Managing Funder Reporting

This is the fourth and final post in a series in which I implore nonprofits to do some critical reflecting and planning before you embark on any evaluation work or make changes to your data collection forms, tools, or processes.

I think there are four key things organizations need to know when planning their evaluation and data management work.

  1. Know Your Programs
  2. Know Your Data
  3. Know What You Want to Know
  4. Know What Your Stakeholders Need

In this post, I’m tackling #4.

This post might be short, because nonprofits are all too conditioned to know and respond to their external stakeholders’ needs and requirements. Nonprofits often bend themselves into pretzels to qualify for and keep funding, and they often add layers upon layers of measurement and data collection in order to satisfy funder reporting requirements.

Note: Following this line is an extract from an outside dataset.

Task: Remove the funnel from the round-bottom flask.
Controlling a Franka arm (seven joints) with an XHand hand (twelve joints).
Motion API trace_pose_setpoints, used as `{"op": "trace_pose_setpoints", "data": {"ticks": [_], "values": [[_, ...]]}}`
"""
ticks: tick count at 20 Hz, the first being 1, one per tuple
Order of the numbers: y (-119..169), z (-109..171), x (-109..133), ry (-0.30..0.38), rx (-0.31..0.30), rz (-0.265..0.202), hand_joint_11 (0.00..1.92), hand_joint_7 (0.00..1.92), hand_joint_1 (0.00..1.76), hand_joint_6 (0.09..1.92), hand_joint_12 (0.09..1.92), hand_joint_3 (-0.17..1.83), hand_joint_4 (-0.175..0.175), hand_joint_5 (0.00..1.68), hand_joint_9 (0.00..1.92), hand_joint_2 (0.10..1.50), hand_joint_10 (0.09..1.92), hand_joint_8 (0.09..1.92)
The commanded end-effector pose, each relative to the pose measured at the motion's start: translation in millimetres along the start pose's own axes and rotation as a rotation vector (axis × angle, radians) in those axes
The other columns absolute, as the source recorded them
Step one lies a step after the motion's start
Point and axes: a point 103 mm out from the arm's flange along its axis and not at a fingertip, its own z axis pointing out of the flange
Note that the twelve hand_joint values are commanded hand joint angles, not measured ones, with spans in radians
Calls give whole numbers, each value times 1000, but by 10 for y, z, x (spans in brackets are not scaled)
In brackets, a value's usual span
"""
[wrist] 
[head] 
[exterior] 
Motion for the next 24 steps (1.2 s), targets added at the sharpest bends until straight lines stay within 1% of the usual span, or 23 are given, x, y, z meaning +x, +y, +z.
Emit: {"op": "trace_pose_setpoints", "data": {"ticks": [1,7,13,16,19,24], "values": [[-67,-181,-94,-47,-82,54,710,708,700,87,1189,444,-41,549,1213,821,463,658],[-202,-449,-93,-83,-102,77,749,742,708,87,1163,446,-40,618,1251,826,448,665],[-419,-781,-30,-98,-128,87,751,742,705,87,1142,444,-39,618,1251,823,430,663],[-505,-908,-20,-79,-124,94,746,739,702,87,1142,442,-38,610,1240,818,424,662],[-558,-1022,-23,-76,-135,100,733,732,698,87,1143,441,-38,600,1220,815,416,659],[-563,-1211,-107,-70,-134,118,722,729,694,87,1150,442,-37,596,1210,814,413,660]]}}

So, I don’t need to tell you how important it is to understand your stakeholders’ requirements for data and evaluation. Instead, I’ll focus on how to manage those requirements in efficient and effective ways.

Be Pro-Active

My first tip is to plan ahead. Don’t ignore these requirements until the week before the report is due! (You know who you are!) Before you apply for a grant, find out what the reporting requirements are. Ask to see the report template. Then, determine if you even have the capacity to collect and report the data necessary to satisfy this funder. If so, pass “Go” and hopefully collect more than $200. If not, be honest with yourself and with the funder up front.

Getting Organized

My next tip is to organize and align your stakeholders’ requirements. By stakeholders, I mean your Board, accrediting body, funders’ and leaders. Know what each of them wants to know about each component of your program. Including:

  • who you serve (population),
  • what resources you used (inputs) what you delivered (activities),
  • how much you delivered (outputs),
  • and what difference it made (outcomes).

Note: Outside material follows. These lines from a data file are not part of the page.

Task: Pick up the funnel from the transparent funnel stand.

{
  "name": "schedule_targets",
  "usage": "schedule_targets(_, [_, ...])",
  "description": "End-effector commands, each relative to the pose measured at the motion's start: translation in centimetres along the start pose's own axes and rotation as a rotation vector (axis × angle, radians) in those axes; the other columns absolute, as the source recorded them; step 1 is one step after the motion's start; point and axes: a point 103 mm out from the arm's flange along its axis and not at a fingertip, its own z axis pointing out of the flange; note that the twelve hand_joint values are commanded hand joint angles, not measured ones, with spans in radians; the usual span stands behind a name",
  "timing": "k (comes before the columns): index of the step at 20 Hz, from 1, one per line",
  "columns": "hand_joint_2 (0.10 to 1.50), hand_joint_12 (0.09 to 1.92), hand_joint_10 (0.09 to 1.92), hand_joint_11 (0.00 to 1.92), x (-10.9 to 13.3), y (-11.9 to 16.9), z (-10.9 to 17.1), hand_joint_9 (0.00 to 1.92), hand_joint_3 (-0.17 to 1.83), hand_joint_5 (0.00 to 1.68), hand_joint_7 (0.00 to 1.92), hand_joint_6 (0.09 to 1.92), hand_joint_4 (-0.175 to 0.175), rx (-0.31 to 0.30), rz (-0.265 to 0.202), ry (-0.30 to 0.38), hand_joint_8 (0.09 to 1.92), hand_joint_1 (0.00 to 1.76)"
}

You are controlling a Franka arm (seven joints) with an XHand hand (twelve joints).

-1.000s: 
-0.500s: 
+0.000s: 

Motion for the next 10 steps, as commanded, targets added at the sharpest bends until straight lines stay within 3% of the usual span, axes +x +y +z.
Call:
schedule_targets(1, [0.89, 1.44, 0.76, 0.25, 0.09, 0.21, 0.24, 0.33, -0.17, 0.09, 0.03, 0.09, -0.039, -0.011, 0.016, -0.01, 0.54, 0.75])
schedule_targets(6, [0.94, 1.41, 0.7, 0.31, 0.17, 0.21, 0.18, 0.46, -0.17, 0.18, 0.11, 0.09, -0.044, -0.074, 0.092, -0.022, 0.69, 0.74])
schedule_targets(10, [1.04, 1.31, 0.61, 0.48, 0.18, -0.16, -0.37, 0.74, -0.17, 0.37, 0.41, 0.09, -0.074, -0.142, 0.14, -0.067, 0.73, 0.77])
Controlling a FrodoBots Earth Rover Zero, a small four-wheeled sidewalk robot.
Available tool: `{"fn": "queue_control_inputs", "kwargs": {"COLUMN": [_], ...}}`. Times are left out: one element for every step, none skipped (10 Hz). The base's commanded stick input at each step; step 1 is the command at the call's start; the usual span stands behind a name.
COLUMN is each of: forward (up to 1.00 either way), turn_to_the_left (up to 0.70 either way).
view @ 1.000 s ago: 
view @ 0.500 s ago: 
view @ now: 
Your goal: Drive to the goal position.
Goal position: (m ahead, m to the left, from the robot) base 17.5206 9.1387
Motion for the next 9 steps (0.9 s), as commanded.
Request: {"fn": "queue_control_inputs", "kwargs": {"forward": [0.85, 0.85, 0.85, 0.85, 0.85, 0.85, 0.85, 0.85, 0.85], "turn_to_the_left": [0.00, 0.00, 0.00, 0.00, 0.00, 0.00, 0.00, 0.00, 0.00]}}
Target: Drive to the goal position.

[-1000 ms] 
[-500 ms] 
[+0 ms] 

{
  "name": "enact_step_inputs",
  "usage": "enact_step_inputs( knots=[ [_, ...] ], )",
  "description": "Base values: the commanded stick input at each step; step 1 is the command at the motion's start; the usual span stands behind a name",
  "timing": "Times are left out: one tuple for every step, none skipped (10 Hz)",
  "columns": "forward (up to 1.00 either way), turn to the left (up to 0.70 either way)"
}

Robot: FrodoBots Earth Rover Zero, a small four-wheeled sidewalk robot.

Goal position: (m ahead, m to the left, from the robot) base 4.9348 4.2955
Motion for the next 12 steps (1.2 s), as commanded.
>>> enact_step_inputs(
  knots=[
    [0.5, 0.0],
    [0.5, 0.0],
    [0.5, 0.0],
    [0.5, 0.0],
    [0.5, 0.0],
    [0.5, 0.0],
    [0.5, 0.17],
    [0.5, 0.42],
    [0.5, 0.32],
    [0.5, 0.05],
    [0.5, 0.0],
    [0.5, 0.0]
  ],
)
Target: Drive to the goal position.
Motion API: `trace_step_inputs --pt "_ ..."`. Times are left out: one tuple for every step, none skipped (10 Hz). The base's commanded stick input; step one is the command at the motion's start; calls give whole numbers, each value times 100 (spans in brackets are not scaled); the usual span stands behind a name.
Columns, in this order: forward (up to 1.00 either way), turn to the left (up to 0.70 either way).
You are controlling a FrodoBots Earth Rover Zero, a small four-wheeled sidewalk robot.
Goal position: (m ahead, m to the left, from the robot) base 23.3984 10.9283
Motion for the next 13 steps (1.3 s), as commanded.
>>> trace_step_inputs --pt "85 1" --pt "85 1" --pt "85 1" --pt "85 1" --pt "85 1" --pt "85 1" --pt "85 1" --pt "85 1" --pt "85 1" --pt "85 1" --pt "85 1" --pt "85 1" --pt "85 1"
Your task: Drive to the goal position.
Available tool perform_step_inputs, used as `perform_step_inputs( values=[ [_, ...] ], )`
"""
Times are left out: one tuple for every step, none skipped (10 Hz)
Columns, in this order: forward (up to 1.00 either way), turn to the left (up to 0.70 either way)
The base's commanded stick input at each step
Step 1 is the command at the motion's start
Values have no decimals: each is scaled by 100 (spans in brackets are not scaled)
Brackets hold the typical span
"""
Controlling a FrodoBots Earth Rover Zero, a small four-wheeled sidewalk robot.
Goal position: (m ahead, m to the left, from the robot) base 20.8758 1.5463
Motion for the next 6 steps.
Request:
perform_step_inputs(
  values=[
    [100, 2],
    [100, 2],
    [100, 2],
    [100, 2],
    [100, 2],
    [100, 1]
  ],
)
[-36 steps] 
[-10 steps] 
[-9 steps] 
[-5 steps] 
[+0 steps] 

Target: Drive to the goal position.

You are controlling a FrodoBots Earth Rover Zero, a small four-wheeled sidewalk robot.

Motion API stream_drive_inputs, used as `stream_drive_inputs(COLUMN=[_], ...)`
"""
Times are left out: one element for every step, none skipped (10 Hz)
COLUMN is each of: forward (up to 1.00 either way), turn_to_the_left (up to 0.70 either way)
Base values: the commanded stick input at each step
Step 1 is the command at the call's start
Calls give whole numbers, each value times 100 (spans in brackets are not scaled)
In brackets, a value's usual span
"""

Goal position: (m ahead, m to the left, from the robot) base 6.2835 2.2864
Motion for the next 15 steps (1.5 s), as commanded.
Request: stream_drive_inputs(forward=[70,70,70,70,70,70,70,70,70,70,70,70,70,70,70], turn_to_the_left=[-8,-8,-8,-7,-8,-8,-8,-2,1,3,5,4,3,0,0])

Consolidate those requirements in a handy-dandy tool, and you’ll never again have to go digging through individual grants and policies to find them. Check out this post for some specific suggestions and a sample tool.

Slicing & Dicing

Nonprofits are often able to identify the data they need to collect for their reporting, but they often struggle to know how to collect it in ways that will allow them to aggregate, segment, query, and export it in the ways necessary to answer specific stakeholder questions. In other words, organizations often get hung up when they have to “slice and dice” their data in order to answer funders’ specific questions about what happened, when, to whom, and how.

Funder reporting will often require you to segment your data according to one or more of the following:

  1. Service dates (enrollment, service delivery, discharge, etc.)
  2. Client population subsets (age ranges, geography, other eligibility criteria)
  3. Level of participation (those who received a significant dose of or completed the program)

This requires that you store your data in a relational way. This means that your data describing clients, utilization, and outcomes need to be able interact with one another. (You will struggle to create reports if these three sets of data are stored separately!) These types of reporting requirements essentially become the filters you use to pull data for your report.

So, beyond just listing your promised outcomes, be sure you know whose outcomes and for which time periods you need to report.

The Bottom Line

This entire series has been driving at one point: investing time in reflection and planning before buying, building, or revising any data collection tool or process will ensure that you get the most value out of your efforts with the least amount of frustration. I hate wasted time and resources, and I know you do too, so don’t let your evaluation efforts go to waste because of poor planning!